**Exercise:** What is needed is an exact copy of the lines in the listing below, from the one with "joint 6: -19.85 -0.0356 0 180" up to and including the one with "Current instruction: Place", with no other lines.

__________________________________________________

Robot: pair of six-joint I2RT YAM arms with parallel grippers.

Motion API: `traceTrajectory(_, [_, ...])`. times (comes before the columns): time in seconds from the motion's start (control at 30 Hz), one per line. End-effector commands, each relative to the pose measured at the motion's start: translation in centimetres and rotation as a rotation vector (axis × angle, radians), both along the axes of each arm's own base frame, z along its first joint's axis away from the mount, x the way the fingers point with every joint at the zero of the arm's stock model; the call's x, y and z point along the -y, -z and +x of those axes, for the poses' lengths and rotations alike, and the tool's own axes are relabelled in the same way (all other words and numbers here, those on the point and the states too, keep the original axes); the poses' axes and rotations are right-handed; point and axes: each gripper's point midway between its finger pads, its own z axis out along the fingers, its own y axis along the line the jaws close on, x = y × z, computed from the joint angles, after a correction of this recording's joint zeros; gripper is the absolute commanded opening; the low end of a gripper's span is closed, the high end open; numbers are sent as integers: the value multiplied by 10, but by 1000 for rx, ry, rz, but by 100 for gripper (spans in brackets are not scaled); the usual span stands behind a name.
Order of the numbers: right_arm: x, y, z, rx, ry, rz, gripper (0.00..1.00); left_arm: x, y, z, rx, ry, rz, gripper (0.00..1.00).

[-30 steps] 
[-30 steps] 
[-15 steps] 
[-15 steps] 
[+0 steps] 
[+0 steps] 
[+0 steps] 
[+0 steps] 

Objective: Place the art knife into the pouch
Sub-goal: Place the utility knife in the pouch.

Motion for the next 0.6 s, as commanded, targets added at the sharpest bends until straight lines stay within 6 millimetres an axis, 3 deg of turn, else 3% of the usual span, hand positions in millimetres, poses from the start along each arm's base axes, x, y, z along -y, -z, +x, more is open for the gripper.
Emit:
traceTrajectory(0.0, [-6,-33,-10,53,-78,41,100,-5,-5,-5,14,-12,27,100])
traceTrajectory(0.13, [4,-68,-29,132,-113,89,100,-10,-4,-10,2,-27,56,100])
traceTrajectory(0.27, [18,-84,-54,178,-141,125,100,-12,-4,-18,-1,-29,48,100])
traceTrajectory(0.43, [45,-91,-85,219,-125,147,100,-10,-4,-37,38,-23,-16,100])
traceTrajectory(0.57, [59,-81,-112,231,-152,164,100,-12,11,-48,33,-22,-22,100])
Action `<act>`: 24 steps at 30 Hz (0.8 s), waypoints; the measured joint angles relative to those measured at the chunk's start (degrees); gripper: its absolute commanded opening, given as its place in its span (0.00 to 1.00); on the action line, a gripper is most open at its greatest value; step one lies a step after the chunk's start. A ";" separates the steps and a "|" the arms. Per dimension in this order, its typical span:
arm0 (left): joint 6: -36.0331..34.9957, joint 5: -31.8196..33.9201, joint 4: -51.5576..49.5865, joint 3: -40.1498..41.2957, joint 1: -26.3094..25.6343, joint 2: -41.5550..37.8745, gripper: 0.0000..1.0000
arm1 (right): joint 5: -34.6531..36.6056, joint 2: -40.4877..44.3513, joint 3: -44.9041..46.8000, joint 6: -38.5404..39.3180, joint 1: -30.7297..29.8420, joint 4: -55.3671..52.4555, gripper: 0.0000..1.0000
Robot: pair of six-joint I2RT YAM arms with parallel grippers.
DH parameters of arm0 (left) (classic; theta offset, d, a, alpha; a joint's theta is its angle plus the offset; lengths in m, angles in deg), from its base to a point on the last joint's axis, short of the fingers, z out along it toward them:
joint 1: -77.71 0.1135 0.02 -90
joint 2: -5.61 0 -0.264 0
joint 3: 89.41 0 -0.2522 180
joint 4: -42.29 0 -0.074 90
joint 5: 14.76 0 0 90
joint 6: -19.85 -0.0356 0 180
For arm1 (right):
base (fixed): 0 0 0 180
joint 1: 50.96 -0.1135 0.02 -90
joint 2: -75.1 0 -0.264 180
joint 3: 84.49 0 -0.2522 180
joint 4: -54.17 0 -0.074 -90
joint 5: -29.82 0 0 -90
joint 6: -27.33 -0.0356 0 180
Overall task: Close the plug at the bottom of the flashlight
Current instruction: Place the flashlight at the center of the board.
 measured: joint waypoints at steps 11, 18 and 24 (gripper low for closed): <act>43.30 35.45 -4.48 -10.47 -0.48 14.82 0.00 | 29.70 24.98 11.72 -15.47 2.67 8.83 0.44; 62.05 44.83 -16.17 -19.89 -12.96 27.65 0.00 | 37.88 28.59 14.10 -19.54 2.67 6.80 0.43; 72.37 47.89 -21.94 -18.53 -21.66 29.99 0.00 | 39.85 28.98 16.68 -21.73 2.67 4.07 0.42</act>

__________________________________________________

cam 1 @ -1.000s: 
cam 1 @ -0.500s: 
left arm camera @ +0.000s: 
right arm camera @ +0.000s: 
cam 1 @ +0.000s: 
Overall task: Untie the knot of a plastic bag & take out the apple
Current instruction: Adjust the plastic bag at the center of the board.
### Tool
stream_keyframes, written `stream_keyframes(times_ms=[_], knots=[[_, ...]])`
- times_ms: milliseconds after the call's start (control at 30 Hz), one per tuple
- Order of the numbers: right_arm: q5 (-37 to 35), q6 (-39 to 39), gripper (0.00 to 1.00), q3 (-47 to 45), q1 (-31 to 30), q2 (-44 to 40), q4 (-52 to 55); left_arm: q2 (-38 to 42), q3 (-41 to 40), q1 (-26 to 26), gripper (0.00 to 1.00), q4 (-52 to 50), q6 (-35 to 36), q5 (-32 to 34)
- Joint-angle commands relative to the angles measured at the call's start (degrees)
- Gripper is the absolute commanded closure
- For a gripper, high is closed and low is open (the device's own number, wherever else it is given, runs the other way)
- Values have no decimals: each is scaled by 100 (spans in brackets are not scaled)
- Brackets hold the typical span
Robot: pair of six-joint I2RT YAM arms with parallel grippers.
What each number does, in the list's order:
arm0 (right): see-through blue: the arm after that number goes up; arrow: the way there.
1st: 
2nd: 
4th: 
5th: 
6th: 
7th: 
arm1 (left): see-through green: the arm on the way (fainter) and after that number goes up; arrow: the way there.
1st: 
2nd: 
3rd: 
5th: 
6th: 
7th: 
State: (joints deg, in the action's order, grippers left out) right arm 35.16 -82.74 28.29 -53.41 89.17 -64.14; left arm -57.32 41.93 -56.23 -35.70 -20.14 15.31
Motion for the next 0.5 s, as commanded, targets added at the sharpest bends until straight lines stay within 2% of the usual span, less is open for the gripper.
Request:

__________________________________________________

**Solution:**
joint 6: -19.85 -0.0356 0 180
For arm1 (right):
base (fixed): 0 0 0 180
joint 1: 50.96 -0.1135 0.02 -90
joint 2: -75.1 0 -0.264 180
joint 3: 84.49 0 -0.2522 180
joint 4: -54.17 0 -0.074 -90
joint 5: -29.82 0 0 -90
joint 6: -27.33 -0.0356 0 180
Overall task: Close the plug at the bottom of the flashlight
Current instruction: Place the flashlight at the center of the board.

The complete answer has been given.